Ann Sunahara writes: Much of the work was done by the inmates themselves. Faced with separation from their families, family heads scrambled to volunteer for work duties in the Park. They hauled baggage, built partitions, set up additional accommodation in the Pure Foods Building, constructed rudimentary desks for a temporary school, organized recreational activities and served in dozens of other capacities to meet the needs of the steady stream of new arrivals.
Hastings Park Japanese Committee
A liaison committee was formed to try and obtain improvements to the conditions in Hastings Park. Composed of camp workers and dormitory representatives, including Reverend Ono, they met with Superintendent E.C.P. Salt, a retired RCMP officer and former colleague of Asst. Commissioner Mead. In time, the Hastings Park Japanese Committee secured improvements in the diet of the inmates, partitions for the toilets, a separate dormitory for boys between thirteen and eighteen years of age, and the dismissal of unsympathetic Caucasian workers. Many details of their work are found in Reverend Ono’s diary.
The Consultative Committee on Japanese Relations
This inter-church advisory committee was set up in early March, 1942. It included four religious groups: the Anglican Church, the Roman Catholic Church, the United Church, and Baptist Church. The group had extensive discussions around setting up Sunday school, nursery school and kindergarten, developing a teenage girl’s work group, and religious representation in each of the relocation centres, including the road camps, the Prairies and Prisoner of War camps in Ontario.
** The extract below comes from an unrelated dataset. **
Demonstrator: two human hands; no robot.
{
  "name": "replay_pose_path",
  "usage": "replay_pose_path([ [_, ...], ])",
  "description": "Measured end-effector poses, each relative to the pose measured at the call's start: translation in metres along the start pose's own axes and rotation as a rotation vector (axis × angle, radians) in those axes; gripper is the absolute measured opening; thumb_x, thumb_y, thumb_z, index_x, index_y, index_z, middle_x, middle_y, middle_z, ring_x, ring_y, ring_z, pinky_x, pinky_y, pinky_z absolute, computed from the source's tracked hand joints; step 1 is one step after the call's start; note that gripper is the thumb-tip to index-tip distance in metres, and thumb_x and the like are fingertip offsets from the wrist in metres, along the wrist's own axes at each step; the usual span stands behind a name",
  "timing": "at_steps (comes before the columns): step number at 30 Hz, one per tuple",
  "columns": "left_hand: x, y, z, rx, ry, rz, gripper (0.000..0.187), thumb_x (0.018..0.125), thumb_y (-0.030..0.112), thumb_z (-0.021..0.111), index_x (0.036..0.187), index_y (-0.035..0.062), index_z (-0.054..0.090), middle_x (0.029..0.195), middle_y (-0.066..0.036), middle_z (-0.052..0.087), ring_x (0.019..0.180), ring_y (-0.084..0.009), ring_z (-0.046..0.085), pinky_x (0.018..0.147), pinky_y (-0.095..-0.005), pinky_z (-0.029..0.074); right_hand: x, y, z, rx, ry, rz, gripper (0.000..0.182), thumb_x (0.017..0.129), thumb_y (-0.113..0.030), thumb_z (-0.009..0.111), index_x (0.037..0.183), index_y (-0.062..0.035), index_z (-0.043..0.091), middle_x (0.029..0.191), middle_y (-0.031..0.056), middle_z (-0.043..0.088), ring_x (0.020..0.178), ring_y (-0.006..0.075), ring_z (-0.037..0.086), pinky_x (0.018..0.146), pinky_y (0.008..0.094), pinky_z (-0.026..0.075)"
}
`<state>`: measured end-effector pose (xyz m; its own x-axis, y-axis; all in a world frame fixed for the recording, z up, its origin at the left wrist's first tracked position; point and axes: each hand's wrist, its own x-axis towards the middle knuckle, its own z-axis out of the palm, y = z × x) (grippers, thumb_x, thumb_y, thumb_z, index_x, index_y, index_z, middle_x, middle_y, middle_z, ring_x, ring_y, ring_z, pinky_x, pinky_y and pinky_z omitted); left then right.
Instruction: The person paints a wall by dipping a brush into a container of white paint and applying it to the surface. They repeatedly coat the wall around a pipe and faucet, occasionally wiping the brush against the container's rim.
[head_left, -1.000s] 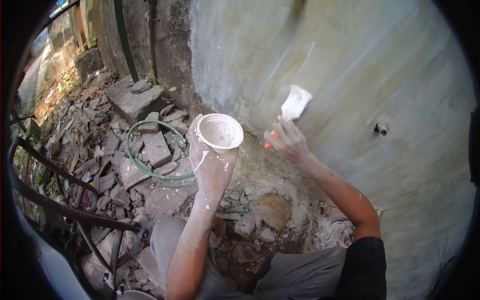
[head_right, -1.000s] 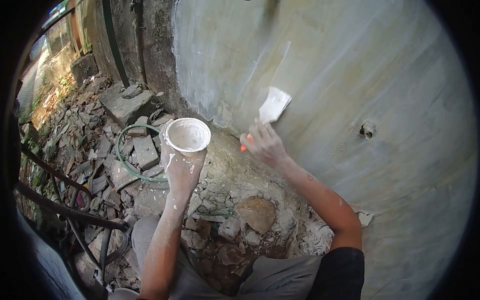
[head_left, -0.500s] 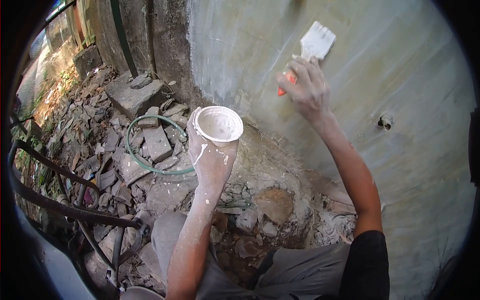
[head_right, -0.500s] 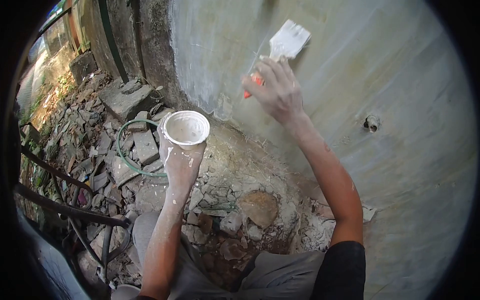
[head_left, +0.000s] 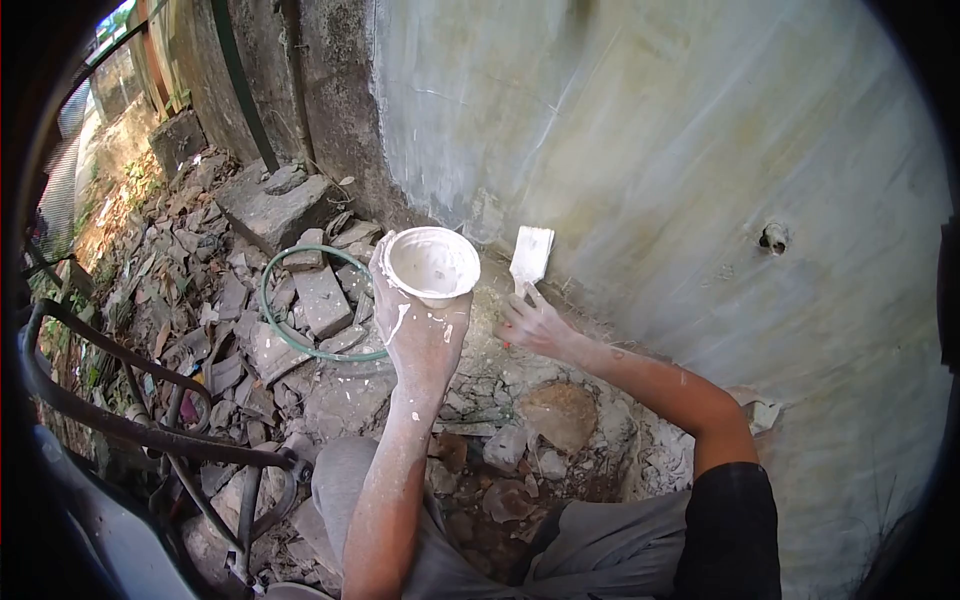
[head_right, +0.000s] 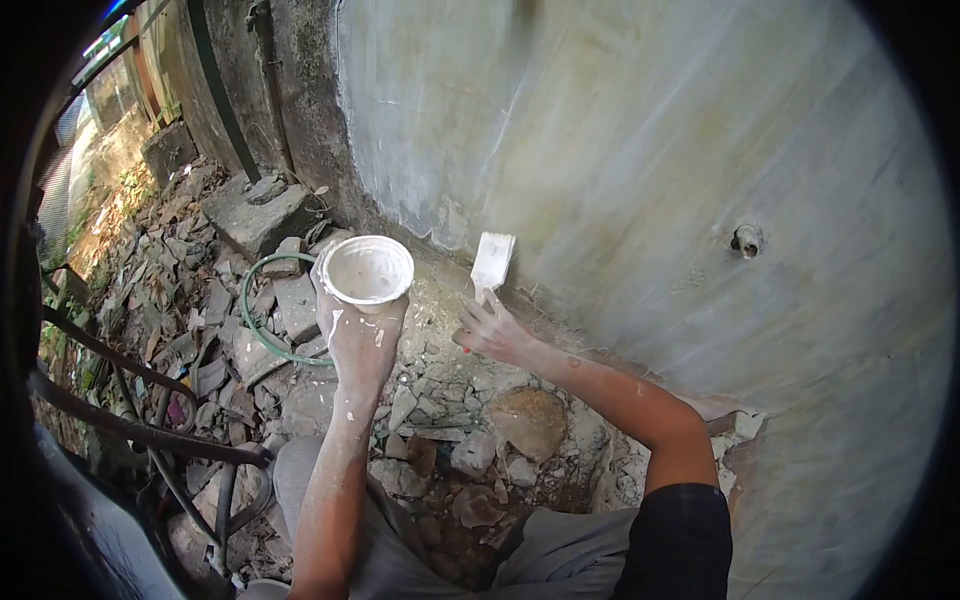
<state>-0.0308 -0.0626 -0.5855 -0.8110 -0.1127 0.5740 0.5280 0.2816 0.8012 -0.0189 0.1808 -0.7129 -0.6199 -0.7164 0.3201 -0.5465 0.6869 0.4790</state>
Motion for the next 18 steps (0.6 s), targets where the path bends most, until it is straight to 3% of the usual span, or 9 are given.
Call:
replay_pose_path([
  [9,0.003,0.002,0.000,0.001,0.025,0.034,0.070,0.073,0.011,0.083,0.133,-0.0025,0.047,0.124,-0.020,0.058,0.114,-0.0389,0.061,0.099,-0.0447,0.048,0.042,0.075,-0.090,-0.363,0.238,0.264,0.011,0.082,-0.020,0.066,0.083,-0.0194,0.055,0.093,0.0031,0.053,0.104,0.0194,0.058,0.106,0.0560,0.042],
  [12,0.005,0.001,0.000,0.034,0.038,0.060,0.071,0.074,0.011,0.083,0.133,-0.0026,0.047,0.124,-0.020,0.058,0.115,-0.0389,0.060,0.099,-0.0446,0.048,0.016,0.069,-0.064,-0.366,0.168,0.261,0.010,0.083,-0.019,0.065,0.086,-0.0195,0.056,0.094,0.0023,0.053,0.103,0.0182,0.058,0.105,0.0555,0.043],
  [14,0.005,0.001,-0.001,-0.015,0.032,0.040,0.072,0.074,0.010,0.082,0.134,-0.0026,0.046,0.125,-0.021,0.058,0.115,-0.0390,0.060,0.100,-0.0448,0.047,-0.012,0.043,-0.035,-0.243,-0.002,0.175,0.009,0.084,-0.019,0.064,0.088,-0.0199,0.056,0.094,0.0024,0.053,0.102,0.0193,0.057,0.102,0.0551,0.044],
  [18,0.004,0.005,-0.002,0.001,0.039,0.038,0.072,0.074,0.010,0.082,0.135,-0.0032,0.045,0.125,-0.022,0.058,0.115,-0.0388,0.060,0.100,-0.0449,0.047,-0.045,-0.006,-0.004,-0.108,-0.097,0.055,0.007,0.085,-0.020,0.064,0.088,-0.0199,0.057,0.093,0.0033,0.053,0.100,0.0210,0.058,0.100,0.0542,0.046],
])
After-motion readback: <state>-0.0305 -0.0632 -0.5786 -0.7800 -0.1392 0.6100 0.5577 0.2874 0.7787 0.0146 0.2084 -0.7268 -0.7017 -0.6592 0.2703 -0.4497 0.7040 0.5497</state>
The Japanese Liaison Committee
The Japanese Liaison Committee was created in March 1942, comprised of three Issei appointed by the BC Security Commission to act as a liaison between itself and the Japanese community. They were also tasked with ensuring Japanese Canadians cooperated with the BCSC and with maintaining order in Hastings Park. The members of this committee were: Etsuji Morii; Arthur Nishiguchi, a New Westminster merchant and veteran of the Canadian Army from the First World War; and Ippio Nishio, a Vancouver merchant who was also a representative of the Spanish consul, the “protecting power” under the Geneva Convention for Japanese aliens in Canada. Morii was a controversial figure among the Nikkei in Vancouver and the community quickly lost confidence in him. There were numerous accusations of corruption, bribery and coercion. As well, a number of Nisei objected to their exclusion from the Liaison Committee, which eventually led to the creation of a Nisei Mass Evacuation Group which opposed the separation of families. For more detail, refer to Ann Sunahara, pp.54-55
Kindergarten Small children attended kindergarten in the former Manufacturer’s Building.